Like so much stop-motion, this movie lives in its details — the rich textures of the characters, their clothes, and the objects around them, the elaborate dollhouse qualities of their worlds, the clear sense of care and time that went into building these sets. Viewers may be put off by that nauseating parasite musical routine, with its singing, dancing creepy-crawlies and their grotesque enthusiasm. But it’s hard not to appreciate the sheer amount of work that went into crafting this threefold fever dream, and the directors’ effectiveness at creating such instantly believable fantasy worlds. They set out to make these stories vividly oppressive and claustrophobic, and they certainly succeeded. “Sometimes I just use animals as in a modern fable style because it helps create a lack of identification,” she said. “It means that this could be anyone being put in a very strange situation, but I also like using this tiny bit of silliness in the dark framing.

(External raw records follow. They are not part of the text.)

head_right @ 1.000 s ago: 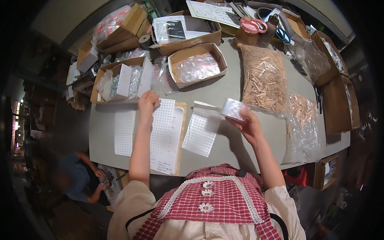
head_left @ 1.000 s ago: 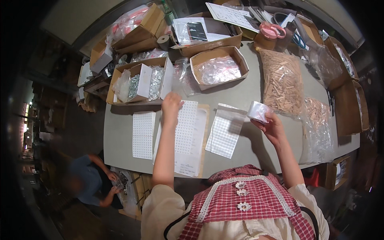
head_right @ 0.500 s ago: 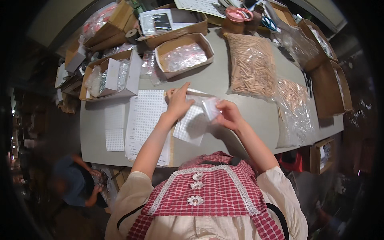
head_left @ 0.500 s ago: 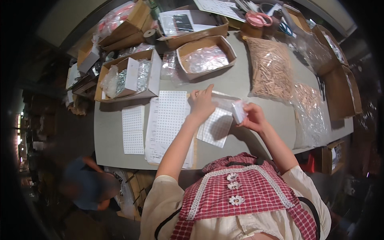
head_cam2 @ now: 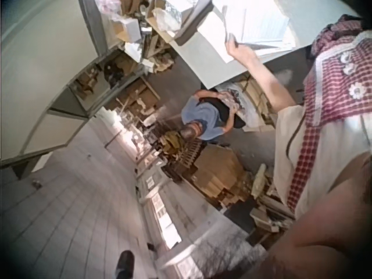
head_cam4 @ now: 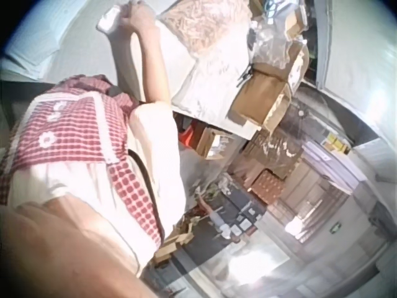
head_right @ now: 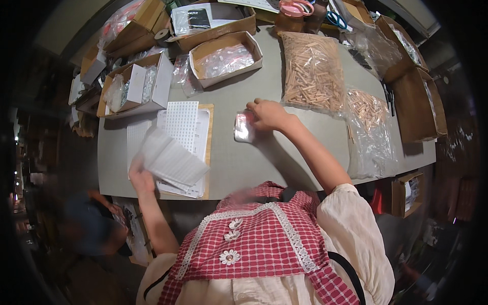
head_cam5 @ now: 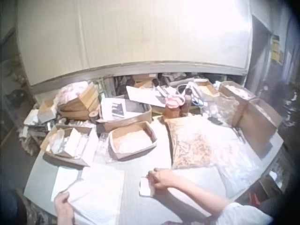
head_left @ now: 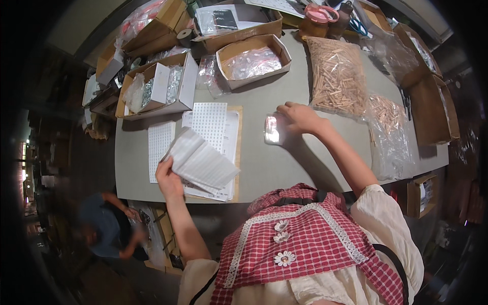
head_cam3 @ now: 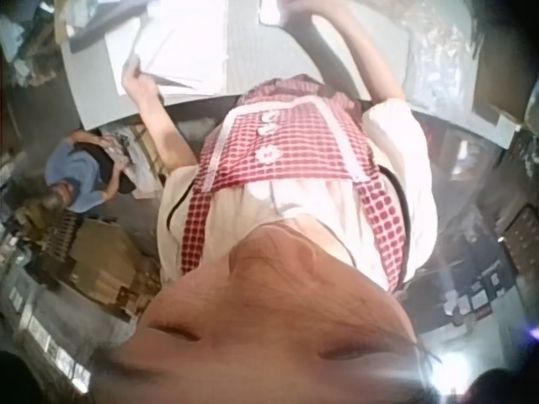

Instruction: The person peels adhesive labels from a sheet and applies them to small plastic pouches on a table. They handle the label sheet and pouches by hand, placing labeled pouches into a cardboard box.

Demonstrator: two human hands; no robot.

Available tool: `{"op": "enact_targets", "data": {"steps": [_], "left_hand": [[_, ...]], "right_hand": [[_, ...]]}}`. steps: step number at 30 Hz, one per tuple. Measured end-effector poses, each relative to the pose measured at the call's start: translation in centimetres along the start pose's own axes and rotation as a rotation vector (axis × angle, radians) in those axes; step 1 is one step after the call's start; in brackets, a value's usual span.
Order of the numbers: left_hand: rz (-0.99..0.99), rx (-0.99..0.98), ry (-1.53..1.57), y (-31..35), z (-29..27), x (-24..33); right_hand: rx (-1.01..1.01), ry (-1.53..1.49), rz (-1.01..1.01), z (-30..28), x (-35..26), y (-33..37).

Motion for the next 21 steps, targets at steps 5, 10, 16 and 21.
{"op": "enact_targets", "data": {"steps": [5,10,16,21], "left_hand": [[0.045,0.082,0.006,5.3,-3.1,1.6],[0.037,0.123,0.022,6.8,-0.2,-0.4],[0.165,0.021,0.018,8.5,6.8,0.5],[0.218,0.000,-0.075,10.0,7.7,-0.1]], "right_hand": [[0.295,-0.078,-0.200,-3.0,-2.5,3.5],[0.406,-0.015,-0.334,0.4,-2.2,4.1],[0.541,-0.034,-0.273,0.1,0.5,5.9],[0.391,-0.460,-0.119,-2.3,3.1,7.8]]}}
Point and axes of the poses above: each hand's wrist, its own y-axis away from the middle knuckle, its own z-axis out of the palm, x = y × z, the point moved 10 cm from there along -y, towards the middle knuckle, and after that the axes turned 8 degrees about z, right-handed, at the moved point
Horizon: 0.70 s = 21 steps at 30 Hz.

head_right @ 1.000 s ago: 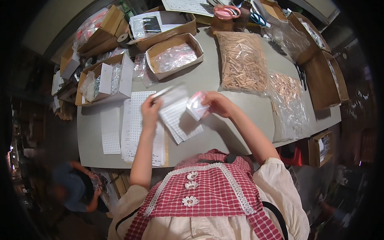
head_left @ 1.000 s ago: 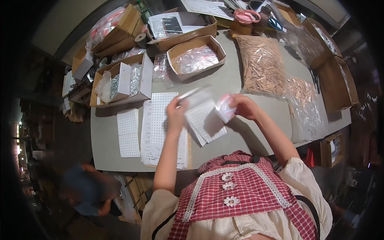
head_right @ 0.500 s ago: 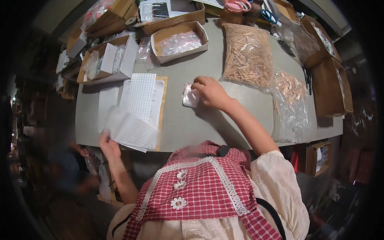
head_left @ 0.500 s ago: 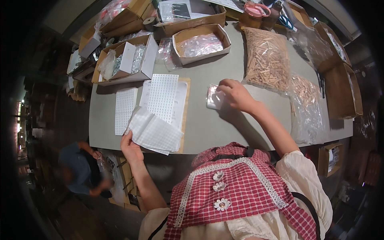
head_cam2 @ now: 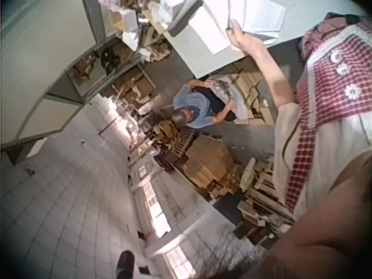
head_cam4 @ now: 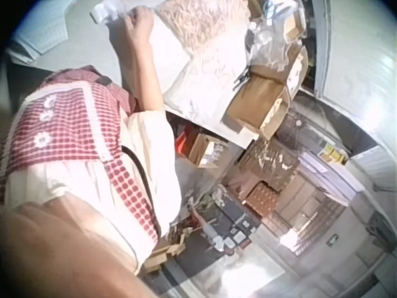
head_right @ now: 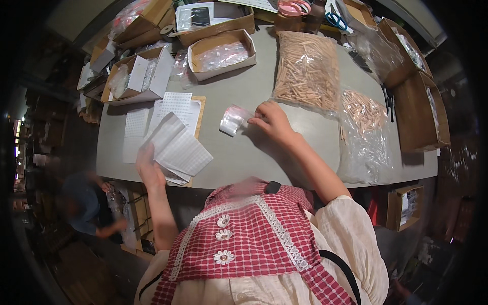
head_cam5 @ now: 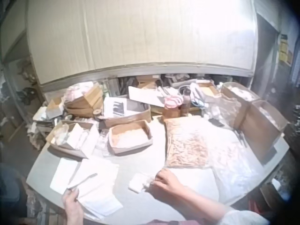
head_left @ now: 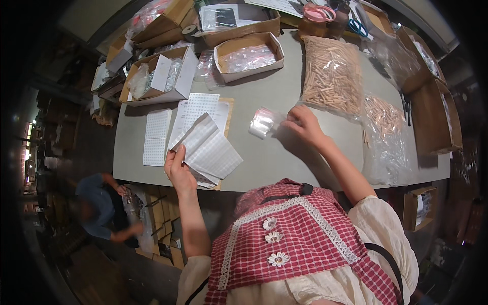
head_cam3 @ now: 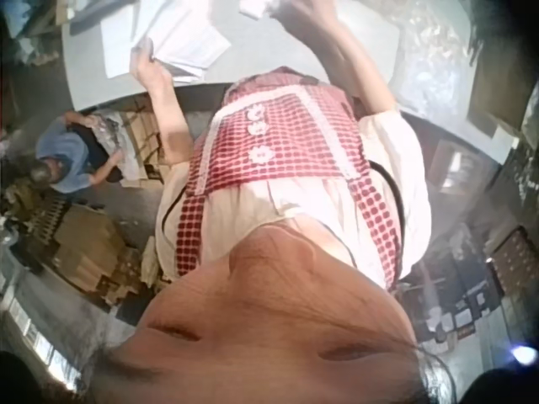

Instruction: The person peels adhesive labels from a sheet and applies them to small plastic pouches on a table. They handle the label sheet and pouches by hand, placing labeled pouches into a cardboard box.

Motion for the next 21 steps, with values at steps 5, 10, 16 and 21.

Though lacking the dark and gruesome imagery of the first two stories, it was this one that hit me the hardest, as I and so many of my friends have put our lives on hold indefinitely for the pandemic, again. I can only hope that, like Rosa and her beautiful home, we can find a way to sail into the flood. In the one directed by Niki Lindroth von Bahr, the house is being renovated in the present by an embattled developer (voiced by Jarvis Cocker). We first meet him while he is trying to attract further investment and to repel an invasion of “fur beetles” (this time the characters are anthropomorphised animals – the Developer, who is given no other name, is a rat). His troubles multiply when a pair of supposed potential buyers who come to the open house event refuse to leave. But the story is too underbaked to deliver any real horrors or work as a fable about violation, or capitalism or any of the other themes it seems at various moments to be nodding vaguely at.

Porto’s father served as honorary consul for France, and her mother was an art historian at the University of Santiago, according to The Guardian. A model-making company, Clockwork Frog Films, created the run-down look of this version of the house. One focus was the layers of paint, texture, and gloss that not only reaffirm the age of the house in “Listen Again and Seek the Sun,” but also catch the light in a pleasing manner. Similarly, for Lindroth von Bahr, departing from the location as thematic basis for the piece felt natural since she usually starts her short film ideas thinking about where they’ll unfold.